WHAT TO DO:
Check each line of the listing for the string "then". Copy those where it appears.

MATERIAL PROVIDED:
____

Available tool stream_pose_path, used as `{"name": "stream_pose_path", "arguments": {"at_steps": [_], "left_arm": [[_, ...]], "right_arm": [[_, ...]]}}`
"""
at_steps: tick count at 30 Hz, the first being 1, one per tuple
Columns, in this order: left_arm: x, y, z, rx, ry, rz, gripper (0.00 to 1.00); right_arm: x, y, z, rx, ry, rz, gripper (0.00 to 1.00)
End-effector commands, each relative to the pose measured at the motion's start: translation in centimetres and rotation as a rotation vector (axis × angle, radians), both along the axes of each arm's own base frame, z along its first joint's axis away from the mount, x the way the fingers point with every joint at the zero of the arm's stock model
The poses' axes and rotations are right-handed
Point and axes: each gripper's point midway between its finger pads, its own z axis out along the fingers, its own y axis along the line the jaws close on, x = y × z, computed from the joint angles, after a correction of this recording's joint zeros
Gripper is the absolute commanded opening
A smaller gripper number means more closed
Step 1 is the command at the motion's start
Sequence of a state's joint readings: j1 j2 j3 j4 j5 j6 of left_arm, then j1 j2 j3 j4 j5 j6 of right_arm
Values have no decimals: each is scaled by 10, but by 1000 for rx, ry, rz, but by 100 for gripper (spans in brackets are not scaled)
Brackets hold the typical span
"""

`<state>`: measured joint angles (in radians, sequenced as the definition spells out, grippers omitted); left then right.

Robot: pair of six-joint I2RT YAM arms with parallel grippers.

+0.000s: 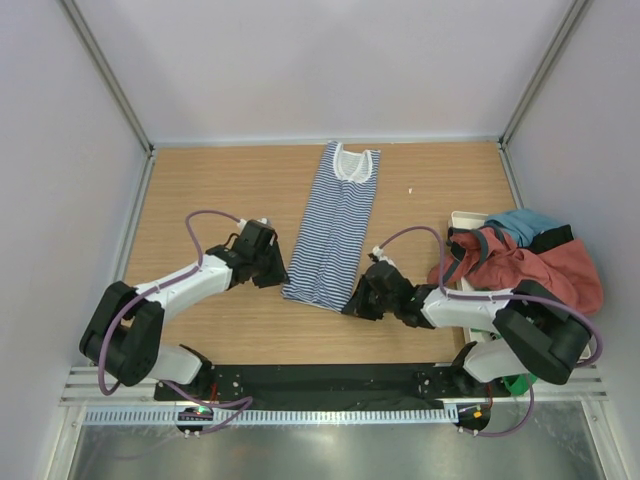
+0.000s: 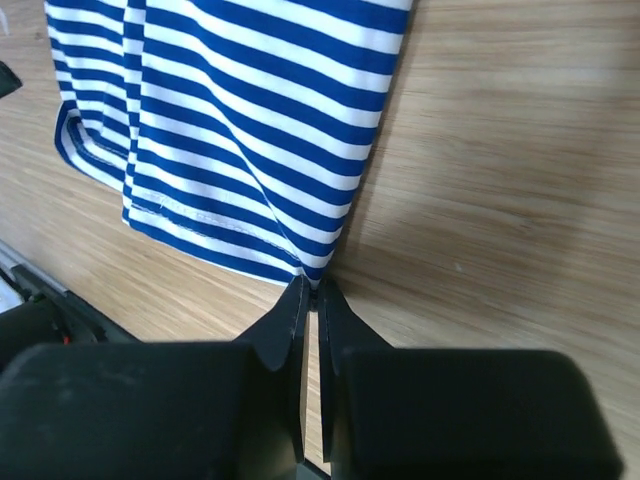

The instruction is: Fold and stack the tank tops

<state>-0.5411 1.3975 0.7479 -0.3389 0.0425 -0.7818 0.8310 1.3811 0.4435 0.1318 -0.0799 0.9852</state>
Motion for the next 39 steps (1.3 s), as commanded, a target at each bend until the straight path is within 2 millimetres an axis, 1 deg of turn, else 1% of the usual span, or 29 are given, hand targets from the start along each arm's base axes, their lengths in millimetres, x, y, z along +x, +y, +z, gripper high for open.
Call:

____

RESPONSE:
Sequence of a state's joint readings: j1 j2 j3 j4 j5 j6 of left_arm, then j1 j2 j3 j4 j5 j6 of right_arm
`<state>`: measured joint angles (in radians, sequenced as the definition spells out, grippers omitted); left then right.

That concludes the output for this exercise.